— The problem —
Your answer must be a word-for-word copy of the data.

****************************************

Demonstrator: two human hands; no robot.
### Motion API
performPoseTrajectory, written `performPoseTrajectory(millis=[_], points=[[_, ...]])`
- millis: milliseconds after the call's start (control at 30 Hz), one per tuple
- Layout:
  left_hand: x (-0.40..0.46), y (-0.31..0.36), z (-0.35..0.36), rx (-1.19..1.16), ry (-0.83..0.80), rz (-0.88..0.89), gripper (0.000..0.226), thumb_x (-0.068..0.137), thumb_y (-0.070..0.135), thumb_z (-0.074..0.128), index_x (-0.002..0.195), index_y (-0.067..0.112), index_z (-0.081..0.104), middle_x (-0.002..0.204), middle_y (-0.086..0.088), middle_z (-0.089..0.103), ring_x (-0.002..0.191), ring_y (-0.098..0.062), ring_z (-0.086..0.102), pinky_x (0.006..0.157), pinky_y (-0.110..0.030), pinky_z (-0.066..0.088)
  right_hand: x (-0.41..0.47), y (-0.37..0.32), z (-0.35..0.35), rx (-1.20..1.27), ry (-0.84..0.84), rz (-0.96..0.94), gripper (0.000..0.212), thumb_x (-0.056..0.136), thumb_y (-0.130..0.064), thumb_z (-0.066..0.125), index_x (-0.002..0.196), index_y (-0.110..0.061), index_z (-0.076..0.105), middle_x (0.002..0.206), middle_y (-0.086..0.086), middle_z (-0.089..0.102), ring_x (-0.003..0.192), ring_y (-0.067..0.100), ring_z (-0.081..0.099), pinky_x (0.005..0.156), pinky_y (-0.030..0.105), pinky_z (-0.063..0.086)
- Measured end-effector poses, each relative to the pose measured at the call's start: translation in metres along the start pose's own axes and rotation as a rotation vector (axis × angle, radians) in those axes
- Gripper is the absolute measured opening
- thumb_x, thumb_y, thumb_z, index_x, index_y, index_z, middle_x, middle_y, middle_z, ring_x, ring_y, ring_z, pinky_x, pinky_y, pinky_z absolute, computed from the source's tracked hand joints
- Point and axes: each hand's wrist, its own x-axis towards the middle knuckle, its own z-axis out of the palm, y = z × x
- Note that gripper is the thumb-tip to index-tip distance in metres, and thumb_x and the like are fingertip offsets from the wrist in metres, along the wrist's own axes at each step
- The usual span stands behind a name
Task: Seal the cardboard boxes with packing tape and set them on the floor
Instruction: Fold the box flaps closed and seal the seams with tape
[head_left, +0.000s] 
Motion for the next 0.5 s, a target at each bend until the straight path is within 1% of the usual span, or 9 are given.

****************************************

— Written response —
Demonstrator: two human hands; no robot.
### Motion API
performPoseTrajectory, written `performPoseTrajectory(millis=[_], points=[[_, ...]])`
- millis: milliseconds after the call's start (control at 30 Hz), one per tuple
- Layout:
  left_hand: x (-0.40..0.46), y (-0.31..0.36), z (-0.35..0.36), rx (-1.19..1.16), ry (-0.83..0.80), rz (-0.88..0.89), gripper (0.000..0.226), thumb_x (-0.068..0.137), thumb_y (-0.070..0.135), thumb_z (-0.074..0.128), index_x (-0.002..0.195), index_y (-0.067..0.112), index_z (-0.081..0.104), middle_x (-0.002..0.204), middle_y (-0.086..0.088), middle_z (-0.089..0.103), ring_x (-0.002..0.191), ring_y (-0.098..0.062), ring_z (-0.086..0.102), pinky_x (0.006..0.157), pinky_y (-0.110..0.030), pinky_z (-0.066..0.088)
  right_hand: x (-0.41..0.47), y (-0.37..0.32), z (-0.35..0.35), rx (-1.20..1.27), ry (-0.84..0.84), rz (-0.96..0.94), gripper (0.000..0.212), thumb_x (-0.056..0.136), thumb_y (-0.130..0.064), thumb_z (-0.066..0.125), index_x (-0.002..0.196), index_y (-0.110..0.061), index_z (-0.076..0.105), middle_x (0.002..0.206), middle_y (-0.086..0.086), middle_z (-0.089..0.102), ring_x (-0.003..0.192), ring_y (-0.067..0.100), ring_z (-0.081..0.099), pinky_x (0.005..0.156), pinky_y (-0.030..0.105), pinky_z (-0.063..0.086)
- Measured end-effector poses, each relative to the pose measured at the call's start: translation in metres along the start pose's own axes and rotation as a rotation vector (axis × angle, radians) in those axes
- Gripper is the absolute measured opening
- thumb_x, thumb_y, thumb_z, index_x, index_y, index_z, middle_x, middle_y, middle_z, ring_x, ring_y, ring_z, pinky_x, pinky_y, pinky_z absolute, computed from the source's tracked hand joints
- Point and axes: each hand's wrist, its own x-axis towards the middle knuckle, its own z-axis out of the palm, y = z × x
- Note that gripper is the thumb-tip to index-tip distance in metres, and thumb_x and the like are fingertip offsets from the wrist in metres, along the wrist's own axes at each step
- The usual span stands behind a name
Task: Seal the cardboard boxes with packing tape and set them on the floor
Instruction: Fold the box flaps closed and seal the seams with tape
[head_left, +0.000s] 
Motion for the next 0.5 s, a target at each bend until the straight path is within 1% of the usual span, or 9 are given.

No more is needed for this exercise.